== Raw data ==

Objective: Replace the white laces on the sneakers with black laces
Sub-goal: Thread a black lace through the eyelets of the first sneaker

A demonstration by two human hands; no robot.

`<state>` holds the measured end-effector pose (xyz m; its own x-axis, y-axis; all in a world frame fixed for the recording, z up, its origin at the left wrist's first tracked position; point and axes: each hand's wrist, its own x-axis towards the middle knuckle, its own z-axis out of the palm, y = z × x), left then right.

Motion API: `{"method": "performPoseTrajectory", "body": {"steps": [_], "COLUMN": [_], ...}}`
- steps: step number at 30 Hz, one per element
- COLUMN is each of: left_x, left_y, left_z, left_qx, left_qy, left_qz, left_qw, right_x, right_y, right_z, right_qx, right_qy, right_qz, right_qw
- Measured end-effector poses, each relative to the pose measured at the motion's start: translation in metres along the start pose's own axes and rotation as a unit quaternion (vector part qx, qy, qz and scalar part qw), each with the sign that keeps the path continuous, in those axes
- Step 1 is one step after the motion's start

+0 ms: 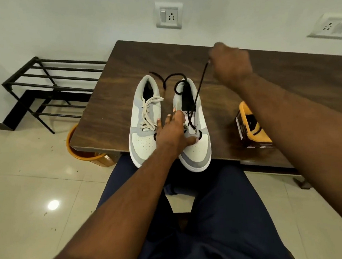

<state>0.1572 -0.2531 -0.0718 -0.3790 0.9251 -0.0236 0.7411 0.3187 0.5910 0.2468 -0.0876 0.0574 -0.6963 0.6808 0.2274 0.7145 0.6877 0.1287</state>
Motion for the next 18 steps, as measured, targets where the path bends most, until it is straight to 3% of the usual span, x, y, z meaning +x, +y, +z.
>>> {"method": "performPoseTrajectory", "body": {"steps": [4, 9, 14, 18], "left_x": [0.003, 0.002, 0.002, 0.003], "left_y": [0.003, 0.003, -0.001, 0.0], "left_z": [0.002, 0.008, 0.013, 0.012], "left_qx": [0.017, 0.016, -0.001, 0.015], "left_qy": [-0.003, -0.002, 0.014, 0.005], "left_qz": [-0.004, -0.008, -0.018, -0.015], "left_qw": [1.0, 1.0, 1.0, 1.0], "right_x": [0.008, -0.046, -0.082, -0.079], "right_y": [-0.003, -0.031, -0.054, -0.056], "right_z": [0.006, 0.048, 0.071, 0.068], "right_qx": [0.098, 0.271, 0.148, 0.076], "right_qy": [0.011, -0.085, -0.196, -0.188], "right_qz": [0.049, 0.086, -0.001, -0.042], "right_qw": [0.994, 0.955, 0.969, 0.978]}}
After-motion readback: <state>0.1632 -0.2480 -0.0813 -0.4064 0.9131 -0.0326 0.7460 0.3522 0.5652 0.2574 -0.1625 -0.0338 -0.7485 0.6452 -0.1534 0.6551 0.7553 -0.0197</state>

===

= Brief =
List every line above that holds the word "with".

= Your response =
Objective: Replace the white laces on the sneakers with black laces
- Measured end-effector poses, each relative to the pose measured at the motion's start: translation in metres along the start pose's own axes and rotation as a unit quaternion (vector part qx, qy, qz and scalar part qw), each with the sign that keeps the path continuous, in those axes

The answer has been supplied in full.